Previous plant

Pyrenacantha malvifolia

Next plant

Started out as a approximately two year seedling,
10 centimetres in diameter. 13 Years later, and it reach 50 centimetres, and I try to restrain it.


This is a rather fast growing caudiciform. Seven years later; 25 centimetres.


Nine years, 30 centimetres in diameter and 26 branches, some with clusters of  mixed flowers. I wonder how it would have looked, if I didn't cut it back  to base every winter? Or if I had provided it with a pot, more than half the size of the caudex?


After 12 years, and it reach 50 centimetres in diameter


I made a cutting, rooted it by aeroponics, and it worked.

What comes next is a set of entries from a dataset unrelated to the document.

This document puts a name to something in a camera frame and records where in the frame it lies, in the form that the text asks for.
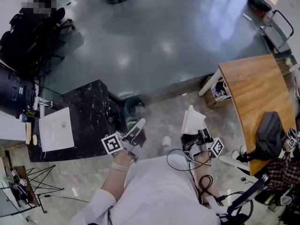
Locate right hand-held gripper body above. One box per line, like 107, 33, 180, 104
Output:
182, 135, 225, 160

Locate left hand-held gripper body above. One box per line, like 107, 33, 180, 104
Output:
101, 131, 139, 162

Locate white cloth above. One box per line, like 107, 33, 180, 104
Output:
181, 105, 207, 135

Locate person's right forearm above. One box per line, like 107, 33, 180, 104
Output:
194, 150, 220, 205

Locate person's left forearm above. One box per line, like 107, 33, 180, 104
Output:
102, 151, 136, 203

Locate green trash bin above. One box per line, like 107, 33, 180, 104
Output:
124, 97, 146, 131

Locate person's white shoe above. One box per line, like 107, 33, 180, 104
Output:
162, 135, 172, 153

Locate pale wristband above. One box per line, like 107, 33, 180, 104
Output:
111, 161, 130, 173

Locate black marble counter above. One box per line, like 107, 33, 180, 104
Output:
27, 79, 128, 163

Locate white table leg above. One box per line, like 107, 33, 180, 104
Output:
198, 68, 222, 97

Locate person's white shirt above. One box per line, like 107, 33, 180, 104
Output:
69, 153, 220, 225

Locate grey backpack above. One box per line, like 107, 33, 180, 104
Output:
255, 111, 288, 159

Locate white sink basin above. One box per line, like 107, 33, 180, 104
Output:
37, 106, 75, 153

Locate wooden table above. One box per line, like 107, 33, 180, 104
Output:
217, 54, 298, 177

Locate chrome faucet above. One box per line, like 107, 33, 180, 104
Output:
34, 96, 54, 117

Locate spare hand-held gripper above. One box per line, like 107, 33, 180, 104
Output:
10, 169, 29, 189

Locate grey platform trolley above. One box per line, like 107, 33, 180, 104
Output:
259, 9, 295, 54

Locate black bag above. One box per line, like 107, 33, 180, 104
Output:
247, 0, 273, 13

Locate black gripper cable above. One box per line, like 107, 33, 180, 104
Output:
166, 148, 227, 206

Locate black camera pole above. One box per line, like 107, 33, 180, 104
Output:
217, 174, 270, 222

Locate wooden side table wire legs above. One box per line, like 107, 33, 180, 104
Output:
4, 164, 65, 215

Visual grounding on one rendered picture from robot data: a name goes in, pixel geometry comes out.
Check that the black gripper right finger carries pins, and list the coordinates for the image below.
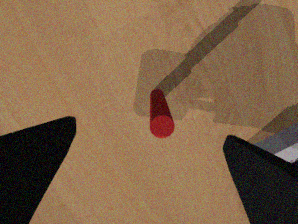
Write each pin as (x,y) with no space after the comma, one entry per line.
(267,184)

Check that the red peg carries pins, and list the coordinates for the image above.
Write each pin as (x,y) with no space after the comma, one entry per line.
(161,120)

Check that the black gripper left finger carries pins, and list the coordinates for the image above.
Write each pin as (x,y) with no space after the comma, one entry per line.
(29,159)

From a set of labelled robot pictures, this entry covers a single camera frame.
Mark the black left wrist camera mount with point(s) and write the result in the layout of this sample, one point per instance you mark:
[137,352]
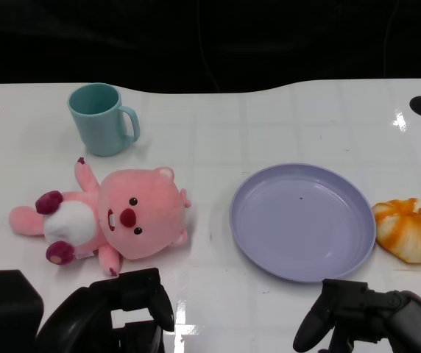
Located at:
[4,312]

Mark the orange white striped bun toy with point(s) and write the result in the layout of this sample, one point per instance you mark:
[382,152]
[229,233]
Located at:
[413,231]

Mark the lavender plastic plate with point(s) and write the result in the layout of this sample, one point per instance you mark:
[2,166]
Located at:
[299,224]

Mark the pink plush beaver doll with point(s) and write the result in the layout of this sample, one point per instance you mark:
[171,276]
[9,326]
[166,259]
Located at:
[140,213]

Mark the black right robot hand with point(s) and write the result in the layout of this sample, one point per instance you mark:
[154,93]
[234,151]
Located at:
[398,320]

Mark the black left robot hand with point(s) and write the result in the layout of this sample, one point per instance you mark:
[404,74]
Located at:
[81,316]

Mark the teal plastic mug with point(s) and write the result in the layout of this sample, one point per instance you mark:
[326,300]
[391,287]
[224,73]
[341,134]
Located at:
[94,128]

One year old cutting. Rather thick stem. It more than doubles the diameter the following year.


This two year old cutting got heaps of mainly male flowers, sitting in 4-7 centimetres long inflorescences.


Later, the male flowers developed.


At the base of the long male inflorescences, the unisexual flowers can be found.


Seen quite a few like this, not really sure what it is.


This time, I actually got seeds in the fruits.


A young seedling from own stock.

Author:  Heinrich Gustav Adolf Engler, 1893
Family:  ICACINACEAE
Origin:  Ethiopia, Kenya, Somalia, Tanzania
Soil:  Mix - Rich
Water:  Medium - Maximum
Sun:  Maximum
Thickness:  1,5 Meter
Height:  15 Meters
Flower:  Small! Green
Propagate:  Seeds/Cuttings
Names:  Monkey Chair.
Synonyms:  Trematosperma cordatum, Urban, 1883.
Pyrenacantha globosa, Engl.
Pyrenacantha ruspolii, Engl.

This member of the Icacinaceae family was given this name by Heinrich Gustav Adolf Engler in 1893. It is found in Somalia, Ethiopia, Kenya and Tanzania, growing in fine grit on hill-sides with little water and lots of sun. Never the less, it thrive with quite a lot of water and a rather rich soil. The caudex can grow to one and a half meter in diameter! The vines can grow to 15 meters. My plant add significantly to the caudex, but only in the late summer and autumn. Although I keep it dark and dry, it starts growing around first of March.
Where my plant break dormant mid winter, when it is stored at 22C, it remains dormant at 12-15C.

The genera name  from Greek pyren; 'a stone fruit' and Greek akanthos; 'thorn' for the peglike protuberances from the inner surface of the fruit penetrating the cotyledons. The species name means 'mallow-leaved'.

The flowers are unisexual (plants di- or monoecious) or bisexual. Bisexual flowers are usual found at the base of male flowers, the female in tiny clusters along the stems. With both sexes, the plant can self fertilize. I got seeds on a two year old cutting, which do form a perfect caudex.
The young plants form sterile fruits.

After it reached 40 centimetres in diameter, I try to stop the growth by growing it in a tiny pot, only containing less than quarter the amount of soil, compared to the caudex. That did little to stop the expansion. It still add ten centimetres to the diameter each year...


Wild plant in Ethiopia by Otto Schmidt. This is about how big it can grow - in the wild.


At first, extreme small female flowers occurs on the stems, at the base of leafstalks.


They only produce sterile fruits, when no male flowers are present.


In 2012, some new type of buds emerged:


They were sitting in clusters, but still only female flowers, which are only 0,6 millimetres across.


Male flowers on long inflorescences.


Those are just as tiny, but sits on long inflorescence, up to seven centimetres long.


These are bisexual flowers near the stem, at the base of male inflorescences.


The fruits are sitting in clusters near the stem.


Within the yellow fruits, the seeds are found, one in each fruit.


The leaf glance produces a sugary sap.